Re: LibSVM should have just one input file

颜发才(Yan Facai)
Hi, yaphet.
It seems that the code you pasted should be located in  LibSVM,  rather than SVM.
Do I misunderstand?

For LibSVMDataSource,
1. if numFeatures is unspecified, only one file is valid input.
val df = spark.read.format("libsvm")
  .load("data/mllib/sample_libsvm_data.txt")
2. otherwise, multiple files are OK.
val df = spark.read.format("libsvm")
  .option("numFeatures", "780")
  .load("data/mllib/sample_libsvm_data.txt")



On Mon, Jun 12, 2017 at 11:46 AM, darion.yaphet <[hidden email]> wrote:
Hi team :

Currently when we using SVM to train dataset we found the input files limit only one .
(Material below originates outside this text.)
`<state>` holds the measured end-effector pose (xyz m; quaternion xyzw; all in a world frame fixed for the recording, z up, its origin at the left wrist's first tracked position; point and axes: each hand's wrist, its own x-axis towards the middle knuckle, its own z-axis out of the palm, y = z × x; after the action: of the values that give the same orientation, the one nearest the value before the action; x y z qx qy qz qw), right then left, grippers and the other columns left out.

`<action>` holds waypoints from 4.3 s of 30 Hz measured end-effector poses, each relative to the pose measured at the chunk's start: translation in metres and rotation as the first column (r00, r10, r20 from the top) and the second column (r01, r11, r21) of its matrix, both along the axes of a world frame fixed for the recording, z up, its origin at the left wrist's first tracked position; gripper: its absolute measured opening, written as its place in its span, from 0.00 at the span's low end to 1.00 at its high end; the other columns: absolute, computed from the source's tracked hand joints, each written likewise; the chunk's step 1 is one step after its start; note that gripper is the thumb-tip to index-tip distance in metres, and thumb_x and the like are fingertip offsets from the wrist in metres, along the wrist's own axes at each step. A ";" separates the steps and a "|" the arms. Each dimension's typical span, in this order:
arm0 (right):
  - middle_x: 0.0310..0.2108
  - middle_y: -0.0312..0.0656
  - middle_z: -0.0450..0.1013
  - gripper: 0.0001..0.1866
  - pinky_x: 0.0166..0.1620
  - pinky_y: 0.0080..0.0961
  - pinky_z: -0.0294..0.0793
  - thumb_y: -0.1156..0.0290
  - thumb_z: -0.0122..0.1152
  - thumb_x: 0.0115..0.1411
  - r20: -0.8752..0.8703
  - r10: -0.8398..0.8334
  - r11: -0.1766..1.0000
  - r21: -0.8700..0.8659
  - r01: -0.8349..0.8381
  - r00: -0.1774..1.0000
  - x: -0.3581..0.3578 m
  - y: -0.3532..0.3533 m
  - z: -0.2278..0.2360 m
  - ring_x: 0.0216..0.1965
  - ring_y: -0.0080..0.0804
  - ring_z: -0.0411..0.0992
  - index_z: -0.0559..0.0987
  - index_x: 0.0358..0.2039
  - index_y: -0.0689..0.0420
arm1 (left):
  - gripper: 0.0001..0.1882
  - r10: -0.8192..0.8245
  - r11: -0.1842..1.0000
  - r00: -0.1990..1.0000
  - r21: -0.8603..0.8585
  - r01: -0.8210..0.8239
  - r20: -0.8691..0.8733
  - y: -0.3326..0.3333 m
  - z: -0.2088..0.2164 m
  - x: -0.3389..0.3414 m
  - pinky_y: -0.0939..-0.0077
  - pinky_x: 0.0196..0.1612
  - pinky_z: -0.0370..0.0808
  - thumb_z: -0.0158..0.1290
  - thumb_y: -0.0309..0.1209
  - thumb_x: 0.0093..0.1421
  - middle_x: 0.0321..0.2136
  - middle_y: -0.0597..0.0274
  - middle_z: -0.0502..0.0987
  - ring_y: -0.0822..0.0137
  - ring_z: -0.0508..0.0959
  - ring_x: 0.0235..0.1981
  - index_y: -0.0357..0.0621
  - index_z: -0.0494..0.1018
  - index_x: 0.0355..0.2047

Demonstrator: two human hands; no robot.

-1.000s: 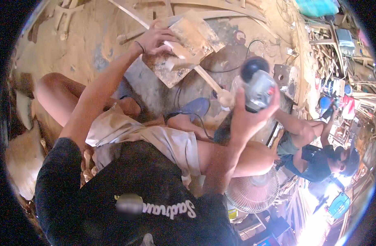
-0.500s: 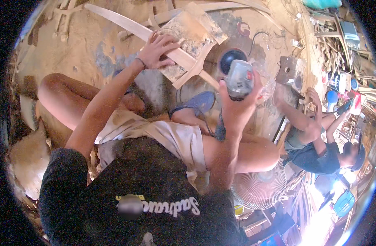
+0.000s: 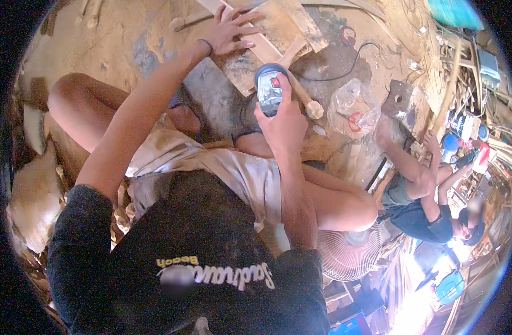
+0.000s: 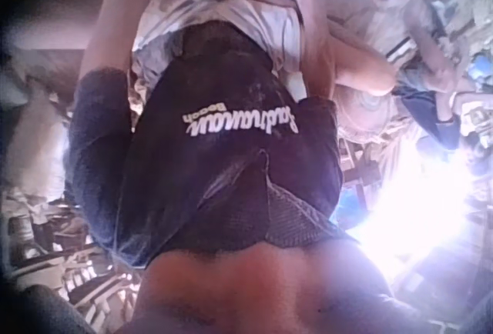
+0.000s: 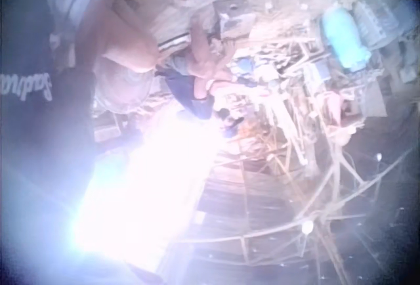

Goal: The person applies glue to a wooden crossguard and attaches it to a wooden blade, then uses a power sander to smooth the surface of the wooden sword while holding it between their legs.

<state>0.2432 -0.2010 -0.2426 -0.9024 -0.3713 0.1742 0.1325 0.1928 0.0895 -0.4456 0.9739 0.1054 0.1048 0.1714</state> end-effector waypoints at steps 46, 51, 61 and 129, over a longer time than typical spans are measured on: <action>0.40 0.61 0.82 0.50 0.43 0.54 0.85 0.53 0.77 0.60 0.030 0.044 0.941 -0.336 -0.032 0.999 -0.029 0.030 -0.011 0.39 0.61 0.85 0.61 0.79 0.40 | 0.32 -0.096 0.969 0.977 -0.205 0.135 0.189 -0.006 -0.007 0.004 0.34 0.80 0.54 0.61 0.53 0.66 0.77 0.57 0.65 0.35 0.55 0.80 0.61 0.77 0.68; 0.40 0.60 0.82 0.50 0.46 0.56 0.84 0.53 0.77 0.60 0.040 0.040 0.939 -0.342 -0.024 0.998 -0.026 0.025 -0.011 0.41 0.61 0.85 0.61 0.79 0.39 | 0.32 -0.098 0.972 0.972 -0.190 0.140 0.212 -0.008 0.004 0.009 0.35 0.80 0.53 0.61 0.52 0.66 0.76 0.55 0.66 0.36 0.56 0.79 0.59 0.78 0.67; 0.61 0.50 0.80 0.47 0.59 0.52 0.79 0.62 0.79 0.56 -0.018 -0.078 0.985 -0.153 0.074 0.997 -0.015 0.021 -0.005 0.58 0.59 0.81 0.67 0.75 0.42 | 0.30 0.014 0.999 0.995 0.032 -0.017 0.096 -0.006 -0.015 0.002 0.20 0.78 0.35 0.53 0.65 0.69 0.77 0.81 0.66 0.62 0.58 0.81 0.79 0.77 0.68; 0.60 0.53 0.81 0.48 0.59 0.52 0.80 0.60 0.80 0.57 0.023 -0.055 0.985 -0.164 0.058 0.998 -0.010 0.030 -0.008 0.56 0.59 0.82 0.67 0.76 0.46 | 0.33 -0.039 0.982 0.975 -0.172 0.078 0.217 -0.008 -0.006 -0.001 0.18 0.77 0.41 0.59 0.60 0.65 0.73 0.64 0.72 0.49 0.62 0.79 0.62 0.78 0.66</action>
<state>0.2335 -0.1705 -0.2510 -0.9219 -0.3311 0.1922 0.0591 0.1918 0.0813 -0.4519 0.9404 0.0666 0.1936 0.2716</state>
the source code as following :

val path = if (dataFiles.length == 1) {
dataFiles.head.getPath.toUri.toString
} else if (dataFiles.isEmpty) {
throw new IOException("No input path specified for libsvm data")
} else {
throw new IOException("Multiple input paths are not supported for libsvm data.")
}

The file store on the Distributed File System such as HDFS is split into mutil piece and I think this limit is not necessary . I'm not sure is it a bug ? or something I'm using not correctly .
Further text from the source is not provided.